WHAT IS REQUIRED: Start at the top and transcribe every record through the final line exactly.

MATERIALS PROVIDED:
* * *

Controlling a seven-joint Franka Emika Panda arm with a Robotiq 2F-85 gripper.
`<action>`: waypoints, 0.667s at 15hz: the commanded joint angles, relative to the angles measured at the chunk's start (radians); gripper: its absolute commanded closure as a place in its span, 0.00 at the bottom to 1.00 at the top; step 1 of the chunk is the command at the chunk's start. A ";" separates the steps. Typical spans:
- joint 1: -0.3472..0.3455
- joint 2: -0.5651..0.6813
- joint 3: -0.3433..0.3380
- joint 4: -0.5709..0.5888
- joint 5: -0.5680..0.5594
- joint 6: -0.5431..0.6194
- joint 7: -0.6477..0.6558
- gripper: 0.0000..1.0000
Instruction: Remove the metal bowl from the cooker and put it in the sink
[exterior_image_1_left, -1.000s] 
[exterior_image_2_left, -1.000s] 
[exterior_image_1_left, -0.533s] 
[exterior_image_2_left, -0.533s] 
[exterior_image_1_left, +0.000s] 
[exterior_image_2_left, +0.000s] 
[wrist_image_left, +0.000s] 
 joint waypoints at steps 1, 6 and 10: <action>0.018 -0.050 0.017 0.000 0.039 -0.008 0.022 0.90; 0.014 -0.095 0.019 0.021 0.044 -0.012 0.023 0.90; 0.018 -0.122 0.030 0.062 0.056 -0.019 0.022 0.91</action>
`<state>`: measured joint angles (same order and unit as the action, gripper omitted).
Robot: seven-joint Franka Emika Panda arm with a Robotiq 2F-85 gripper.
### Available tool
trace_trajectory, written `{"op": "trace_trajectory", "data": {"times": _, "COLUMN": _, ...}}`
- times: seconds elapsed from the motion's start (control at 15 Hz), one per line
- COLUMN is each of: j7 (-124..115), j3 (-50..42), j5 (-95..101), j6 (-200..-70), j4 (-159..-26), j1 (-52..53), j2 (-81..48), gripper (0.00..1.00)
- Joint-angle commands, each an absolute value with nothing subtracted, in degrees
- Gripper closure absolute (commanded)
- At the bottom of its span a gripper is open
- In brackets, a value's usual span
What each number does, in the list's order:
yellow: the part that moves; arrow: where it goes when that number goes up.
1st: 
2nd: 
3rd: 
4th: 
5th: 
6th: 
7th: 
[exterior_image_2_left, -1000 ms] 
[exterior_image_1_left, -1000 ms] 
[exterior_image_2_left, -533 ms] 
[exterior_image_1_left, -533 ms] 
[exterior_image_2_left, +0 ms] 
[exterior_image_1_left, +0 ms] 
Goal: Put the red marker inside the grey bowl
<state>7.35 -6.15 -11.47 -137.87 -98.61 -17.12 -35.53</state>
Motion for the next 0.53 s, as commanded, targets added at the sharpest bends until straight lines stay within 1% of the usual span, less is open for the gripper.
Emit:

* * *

REPLY TO THE TASK:
Controlling a seven-joint Franka Emika Panda arm with a Robotiq 2F-85 gripper.
`<action>`: waypoints, 0.667s at 15hz: the commanded joint angles, relative to the angles measured at the chunk's start (radians); gripper: its absolute commanded closure as a place in its span, 0.00 at the bottom to 1.00 at the top; step 1 of the chunk is the command at the chunk's start. A ";" separates the steps. Typical spans:
- joint 1: -0.3472..0.3455
- joint 2: -0.5651..0.6813
- joint 3: -0.3433..0.3380
- joint 4: -0.5709..0.5888
- joint 5: -0.5680..0.5594
- joint 6: -0.5431..0.6194
- joint 7: -0.6477..0.6558
- gripper: 0.0000..1.0000
Instruction: Remove the metal bowl from the cooker and put it in the sink
[exterior_image_1_left, -1.000s] 
[exterior_image_2_left, -1.000s] 
[exterior_image_1_left, -0.533s] 
[exterior_image_2_left, -0.533s] 
[exterior_image_1_left, +0.000s] 
[exterior_image_2_left, +0.000s] 
[wrist_image_left, +0.000s] 
 joint waypoints at steps 1, 6 and 10: <action>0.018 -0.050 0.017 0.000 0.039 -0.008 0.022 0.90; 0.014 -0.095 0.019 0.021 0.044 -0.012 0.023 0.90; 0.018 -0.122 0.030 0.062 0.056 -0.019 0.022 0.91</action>
`<state>`: measured joint angles (same order and unit as the action, gripper omitted).
Robot: seven-joint Franka Emika Panda arm with a Robotiq 2F-85 gripper.
### Available tool
trace_trajectory, written `{"op": "trace_trajectory", "data": {"times": _, "COLUMN": _, ...}}`
- times: seconds elapsed from the motion's start (control at 15 Hz), one per line
- COLUMN is each of: j7 (-124..115), j3 (-50..42), j5 (-95..101), j6 (-200..-70), j4 (-159..-26), j1 (-52..53), j2 (-81..48), gripper (0.00..1.00)
- Joint-angle commands, each an absolute value with nothing subtracted, in degrees
- Gripper closure absolute (commanded)
- At the bottom of its span a gripper is open
- In brackets, a value's usual span
What each number does, in the list's order:
yellow: the part that moves; arrow: where it goes when that number goes up.
1st: 
2nd: 
3rd: 
4th: 
5th: 
6th: 
7th: 
[exterior_image_2_left, -1000 ms] 
[exterior_image_1_left, -1000 ms] 
[exterior_image_2_left, -533 ms] 
[exterior_image_1_left, -533 ms] 
[exterior_image_2_left, +0 ms] 
[exterior_image_1_left, +0 ms] 
Goal: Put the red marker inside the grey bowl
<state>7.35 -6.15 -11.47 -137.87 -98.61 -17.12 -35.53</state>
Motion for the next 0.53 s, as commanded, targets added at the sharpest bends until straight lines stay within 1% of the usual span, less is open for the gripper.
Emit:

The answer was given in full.